Wish you the very best. Texans, I think, are much less given to ideology than Australians. And, unless something unthinkable has happened since I lived in the USA, government bureaucrats in Texas wouldn’t dare behave like their Australian counterparts. Our loss, hopefully your gain.

June 8, 2012 5:32 am

WTF has happened to Oz? It used to be so …. robust!

kadaka (KD Knoebel)
June 8, 2012 7:49 am

@ geoff:
So you’re saying that yes, the Thompsons were screwed over, it was handled badly, but despite the over 6000 negative smell tests there were some complaints so the government was justified in whipping out their enforcement.
Sounds like a variation of “Well some of the townspeople said she dressed kind of slutty so she had it coming, but I agree he didn’t have to be so rough and could’ve used a condom.”

valmajkus
June 8, 2012 10:21 pm

Geoff doesn’t get the message, the simple message is as I said above:
The DEC have behaved deplorably. I urge readers to read Jo’s post at http://joannenova.com.au/2010/09/thompsons-part-10-the-dec-admits-it-treated-them-unfairly/
and particularly the minutes of December 2009 which Jo has linked there
Jo also has in that post a statement from the relevant Minister

DF: There is a clear process that is gone through in these situations. Letters are sent out advising of the problem and providing a time frame for correction. Then an Environmental Field Notice is issued and the proponent is given time to comply. Then and Environmental Protection Notice is issued, and the proponent is given time to deal with that. Only after that exhaustive process, would an operation be shut down…or limited in throughput which would lead to it shutting down. We have had the same situation with waste treatment facilities. This is standard procedure.
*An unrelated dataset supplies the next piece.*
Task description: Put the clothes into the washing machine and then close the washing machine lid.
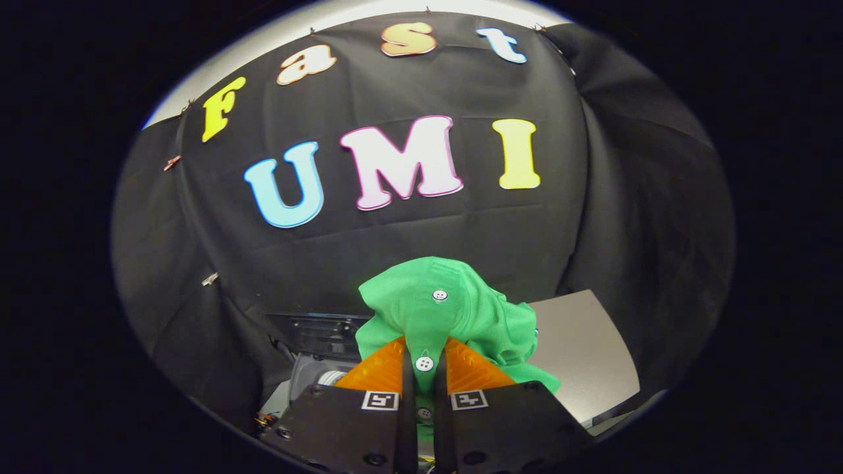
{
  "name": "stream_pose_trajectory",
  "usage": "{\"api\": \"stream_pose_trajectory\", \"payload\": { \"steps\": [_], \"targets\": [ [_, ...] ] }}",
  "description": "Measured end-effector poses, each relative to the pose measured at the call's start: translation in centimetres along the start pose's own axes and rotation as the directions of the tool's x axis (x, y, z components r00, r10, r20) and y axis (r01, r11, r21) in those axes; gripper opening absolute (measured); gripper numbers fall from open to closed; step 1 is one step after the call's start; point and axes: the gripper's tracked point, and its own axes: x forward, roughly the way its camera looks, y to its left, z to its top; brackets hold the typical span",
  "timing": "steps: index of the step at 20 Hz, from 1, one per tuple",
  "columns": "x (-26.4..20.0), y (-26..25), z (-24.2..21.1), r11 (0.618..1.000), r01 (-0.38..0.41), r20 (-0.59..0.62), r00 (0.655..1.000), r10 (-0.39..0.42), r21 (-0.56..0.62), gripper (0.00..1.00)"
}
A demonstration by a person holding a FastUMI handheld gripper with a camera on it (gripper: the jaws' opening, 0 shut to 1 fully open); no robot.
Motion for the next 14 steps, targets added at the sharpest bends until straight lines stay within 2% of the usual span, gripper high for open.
{"api": "stream_pose_trajectory", "payload": {
  "steps": [7,14],
  "targets": [
    [4.2,11.7,-4.9,0.99,-0.143,-0.065,0.988,0.142,-0.005,0.14],
    [9.9,19.5,-11.7,0.977,-0.214,-0.151,0.965,0.213,0.01,0.14]
  ]
}}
The Department is not interested in shutting the operation down.
The DEC never followed that procedure in this case.
That’s the simple message – you could argue till the cows come home about what you think about the other things like the smell, whether neighbours benefited from fertiliser, ; but it comes back to that simple question – what did DEC do; basically it shut them down because the conditions added to the licence were such that banks would not continue or renew their current overdrafts nor review their financial arrangements
and related to that question is what was DEC procedure? Well it’s put quite simply in the Minister’s statement. Did DEC follow that procedure in this case? No. As a result the Thompsons lost their livelihood … (as I’ve said that in my previous post)
the Thompsons lost their considerable input capital, I suspect they incurred considerable debts and they lost their livelihood.